**PROBLEM DESCRIPTION:** Output only the stretch of the listing that starts at the line containing "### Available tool" and ends at the line containing "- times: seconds", reproduced exactly with both ends.

**DATA TO EXAMINE:**
___

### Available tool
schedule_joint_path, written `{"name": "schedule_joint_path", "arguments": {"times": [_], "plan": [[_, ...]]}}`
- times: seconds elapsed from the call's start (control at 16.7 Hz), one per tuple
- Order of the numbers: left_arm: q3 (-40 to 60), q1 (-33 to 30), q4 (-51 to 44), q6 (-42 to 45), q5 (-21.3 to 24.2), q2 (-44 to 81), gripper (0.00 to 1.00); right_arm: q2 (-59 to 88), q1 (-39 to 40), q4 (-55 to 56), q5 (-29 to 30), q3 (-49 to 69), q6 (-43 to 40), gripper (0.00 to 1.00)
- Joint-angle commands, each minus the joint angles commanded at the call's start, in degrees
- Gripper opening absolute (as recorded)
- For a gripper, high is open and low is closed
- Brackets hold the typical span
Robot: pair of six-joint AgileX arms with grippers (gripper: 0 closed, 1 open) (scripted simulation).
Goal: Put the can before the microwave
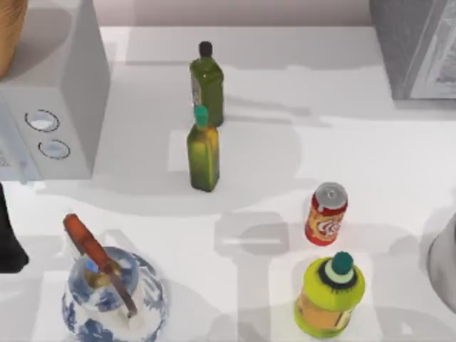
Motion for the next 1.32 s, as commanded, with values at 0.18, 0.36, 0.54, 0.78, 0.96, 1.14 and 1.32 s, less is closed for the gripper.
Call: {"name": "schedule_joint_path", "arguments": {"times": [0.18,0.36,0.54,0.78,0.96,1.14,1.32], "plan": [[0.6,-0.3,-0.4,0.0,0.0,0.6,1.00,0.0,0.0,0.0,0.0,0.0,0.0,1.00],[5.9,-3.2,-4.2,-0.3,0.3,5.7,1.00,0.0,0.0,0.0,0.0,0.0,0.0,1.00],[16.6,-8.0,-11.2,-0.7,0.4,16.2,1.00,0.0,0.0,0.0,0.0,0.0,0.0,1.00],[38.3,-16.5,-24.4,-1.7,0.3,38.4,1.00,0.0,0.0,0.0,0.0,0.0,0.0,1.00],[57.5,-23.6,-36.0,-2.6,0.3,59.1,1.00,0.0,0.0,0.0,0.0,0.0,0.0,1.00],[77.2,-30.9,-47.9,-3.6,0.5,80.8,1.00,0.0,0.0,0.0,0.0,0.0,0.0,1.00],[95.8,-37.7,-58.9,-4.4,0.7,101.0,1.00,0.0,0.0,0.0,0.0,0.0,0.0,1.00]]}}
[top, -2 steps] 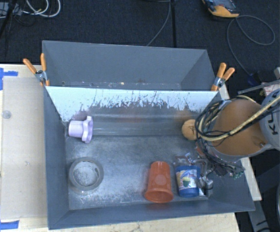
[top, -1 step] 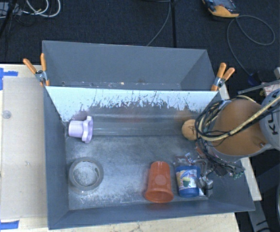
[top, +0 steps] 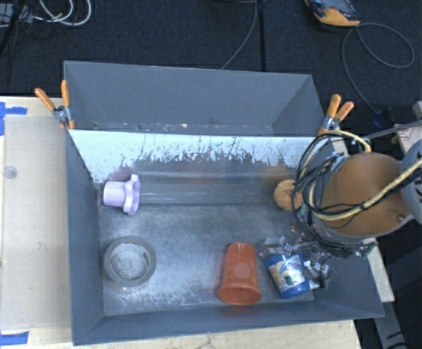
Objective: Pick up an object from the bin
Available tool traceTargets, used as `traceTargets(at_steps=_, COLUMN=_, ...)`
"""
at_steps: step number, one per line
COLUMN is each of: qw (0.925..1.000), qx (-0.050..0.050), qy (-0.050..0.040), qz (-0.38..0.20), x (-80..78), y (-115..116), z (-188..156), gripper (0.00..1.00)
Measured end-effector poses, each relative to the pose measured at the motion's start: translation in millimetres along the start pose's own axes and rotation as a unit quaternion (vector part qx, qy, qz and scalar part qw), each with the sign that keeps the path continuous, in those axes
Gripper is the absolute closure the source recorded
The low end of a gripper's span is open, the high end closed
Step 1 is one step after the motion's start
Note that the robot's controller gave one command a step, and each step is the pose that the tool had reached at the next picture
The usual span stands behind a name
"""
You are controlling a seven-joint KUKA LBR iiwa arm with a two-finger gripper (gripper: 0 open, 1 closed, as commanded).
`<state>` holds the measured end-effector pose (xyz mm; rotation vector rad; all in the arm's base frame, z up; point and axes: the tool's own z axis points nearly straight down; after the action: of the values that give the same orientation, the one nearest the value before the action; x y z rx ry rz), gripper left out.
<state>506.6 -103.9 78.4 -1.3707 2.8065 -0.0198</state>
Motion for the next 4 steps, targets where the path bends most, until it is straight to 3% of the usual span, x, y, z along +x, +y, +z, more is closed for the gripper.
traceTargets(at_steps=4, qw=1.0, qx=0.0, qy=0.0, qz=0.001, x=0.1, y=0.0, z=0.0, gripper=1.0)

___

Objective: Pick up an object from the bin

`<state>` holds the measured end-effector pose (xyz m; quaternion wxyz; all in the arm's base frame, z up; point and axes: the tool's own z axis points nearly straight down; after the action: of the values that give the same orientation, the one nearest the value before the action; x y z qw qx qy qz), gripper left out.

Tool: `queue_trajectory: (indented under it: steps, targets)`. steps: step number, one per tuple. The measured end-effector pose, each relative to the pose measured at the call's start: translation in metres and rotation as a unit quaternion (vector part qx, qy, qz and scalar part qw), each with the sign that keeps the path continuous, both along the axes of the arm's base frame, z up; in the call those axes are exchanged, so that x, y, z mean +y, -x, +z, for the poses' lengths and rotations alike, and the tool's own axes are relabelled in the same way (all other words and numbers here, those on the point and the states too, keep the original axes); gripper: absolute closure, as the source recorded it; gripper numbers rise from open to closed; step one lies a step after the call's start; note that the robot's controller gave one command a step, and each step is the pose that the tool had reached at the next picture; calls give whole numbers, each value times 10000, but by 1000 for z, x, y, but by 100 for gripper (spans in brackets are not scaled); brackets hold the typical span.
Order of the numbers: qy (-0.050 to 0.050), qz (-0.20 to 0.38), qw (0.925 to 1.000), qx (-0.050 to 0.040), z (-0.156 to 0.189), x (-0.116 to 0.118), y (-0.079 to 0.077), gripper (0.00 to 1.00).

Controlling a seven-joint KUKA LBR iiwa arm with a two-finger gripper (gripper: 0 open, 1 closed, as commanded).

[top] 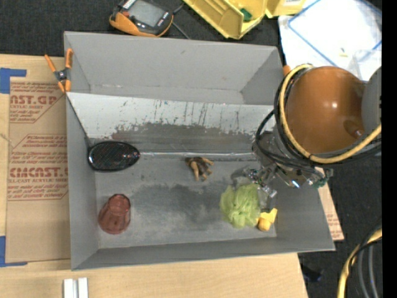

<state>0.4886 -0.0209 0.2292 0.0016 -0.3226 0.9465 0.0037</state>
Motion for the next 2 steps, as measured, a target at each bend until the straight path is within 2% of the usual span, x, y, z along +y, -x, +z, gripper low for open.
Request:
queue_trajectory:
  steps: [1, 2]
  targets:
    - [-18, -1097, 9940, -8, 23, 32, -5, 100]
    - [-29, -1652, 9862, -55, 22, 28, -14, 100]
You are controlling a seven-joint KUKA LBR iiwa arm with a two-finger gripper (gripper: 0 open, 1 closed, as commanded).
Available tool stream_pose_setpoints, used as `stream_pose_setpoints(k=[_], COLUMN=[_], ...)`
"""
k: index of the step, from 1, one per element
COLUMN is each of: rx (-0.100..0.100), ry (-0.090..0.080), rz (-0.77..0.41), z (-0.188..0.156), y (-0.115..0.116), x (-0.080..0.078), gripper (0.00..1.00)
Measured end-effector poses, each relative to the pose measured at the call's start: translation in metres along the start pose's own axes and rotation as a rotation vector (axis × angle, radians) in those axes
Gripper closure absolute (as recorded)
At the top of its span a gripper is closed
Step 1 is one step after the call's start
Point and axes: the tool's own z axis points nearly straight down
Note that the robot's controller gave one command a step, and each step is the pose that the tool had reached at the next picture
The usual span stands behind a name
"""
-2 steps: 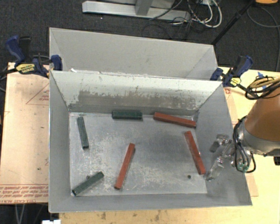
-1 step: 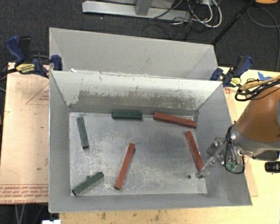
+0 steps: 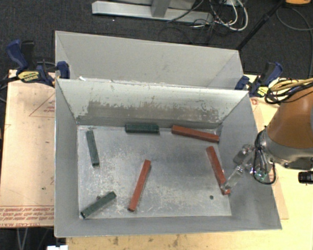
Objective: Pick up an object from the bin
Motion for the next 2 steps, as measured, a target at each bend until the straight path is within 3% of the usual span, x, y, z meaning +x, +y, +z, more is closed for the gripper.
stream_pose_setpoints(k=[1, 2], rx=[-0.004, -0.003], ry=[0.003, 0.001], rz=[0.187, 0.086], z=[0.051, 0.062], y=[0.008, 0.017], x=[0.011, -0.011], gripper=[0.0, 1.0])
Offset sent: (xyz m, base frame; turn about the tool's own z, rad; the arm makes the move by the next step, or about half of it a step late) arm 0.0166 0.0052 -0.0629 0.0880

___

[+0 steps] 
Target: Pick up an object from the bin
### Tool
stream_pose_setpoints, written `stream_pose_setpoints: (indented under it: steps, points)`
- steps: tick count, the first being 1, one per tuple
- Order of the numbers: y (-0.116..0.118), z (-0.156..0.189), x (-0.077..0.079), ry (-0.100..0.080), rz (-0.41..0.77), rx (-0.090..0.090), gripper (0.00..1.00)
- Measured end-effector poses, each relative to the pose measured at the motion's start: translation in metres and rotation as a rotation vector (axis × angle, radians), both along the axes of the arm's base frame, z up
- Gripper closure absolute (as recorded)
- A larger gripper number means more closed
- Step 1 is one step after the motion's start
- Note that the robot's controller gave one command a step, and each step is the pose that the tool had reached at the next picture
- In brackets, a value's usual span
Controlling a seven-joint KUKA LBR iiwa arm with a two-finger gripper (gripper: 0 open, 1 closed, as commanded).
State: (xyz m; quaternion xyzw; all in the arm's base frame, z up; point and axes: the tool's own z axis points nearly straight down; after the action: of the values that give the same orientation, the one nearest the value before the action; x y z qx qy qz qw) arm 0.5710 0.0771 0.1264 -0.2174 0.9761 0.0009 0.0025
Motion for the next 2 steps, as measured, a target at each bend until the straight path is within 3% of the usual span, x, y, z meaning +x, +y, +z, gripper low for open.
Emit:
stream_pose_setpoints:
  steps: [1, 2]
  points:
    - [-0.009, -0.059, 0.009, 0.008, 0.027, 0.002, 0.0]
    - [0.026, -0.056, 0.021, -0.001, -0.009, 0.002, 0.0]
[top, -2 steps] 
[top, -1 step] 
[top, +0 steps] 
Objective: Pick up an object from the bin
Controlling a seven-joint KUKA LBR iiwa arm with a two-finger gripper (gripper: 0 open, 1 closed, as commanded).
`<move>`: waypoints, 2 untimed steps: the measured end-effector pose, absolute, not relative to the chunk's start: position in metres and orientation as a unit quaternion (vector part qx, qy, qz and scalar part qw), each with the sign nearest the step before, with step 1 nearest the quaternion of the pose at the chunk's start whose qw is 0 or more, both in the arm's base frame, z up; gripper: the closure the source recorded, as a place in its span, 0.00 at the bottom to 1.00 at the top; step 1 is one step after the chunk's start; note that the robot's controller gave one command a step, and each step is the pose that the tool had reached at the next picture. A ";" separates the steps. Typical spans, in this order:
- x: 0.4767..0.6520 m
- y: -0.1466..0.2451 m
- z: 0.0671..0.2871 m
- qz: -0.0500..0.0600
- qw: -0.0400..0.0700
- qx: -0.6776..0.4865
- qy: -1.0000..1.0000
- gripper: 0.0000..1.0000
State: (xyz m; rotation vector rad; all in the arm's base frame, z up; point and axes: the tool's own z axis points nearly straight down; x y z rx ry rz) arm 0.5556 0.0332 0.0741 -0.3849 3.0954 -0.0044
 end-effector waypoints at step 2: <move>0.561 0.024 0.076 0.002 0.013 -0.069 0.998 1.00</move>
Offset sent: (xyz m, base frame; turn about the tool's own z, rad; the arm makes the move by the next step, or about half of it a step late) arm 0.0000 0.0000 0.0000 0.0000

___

**ANSWER TO THIS PROBLEM:**
### Available tool
schedule_joint_path, written `{"name": "schedule_joint_path", "arguments": {"times": [_], "plan": [[_, ...]]}}`
- times: seconds elapsed from the call's start (control at 16.7 Hz), one per tuple

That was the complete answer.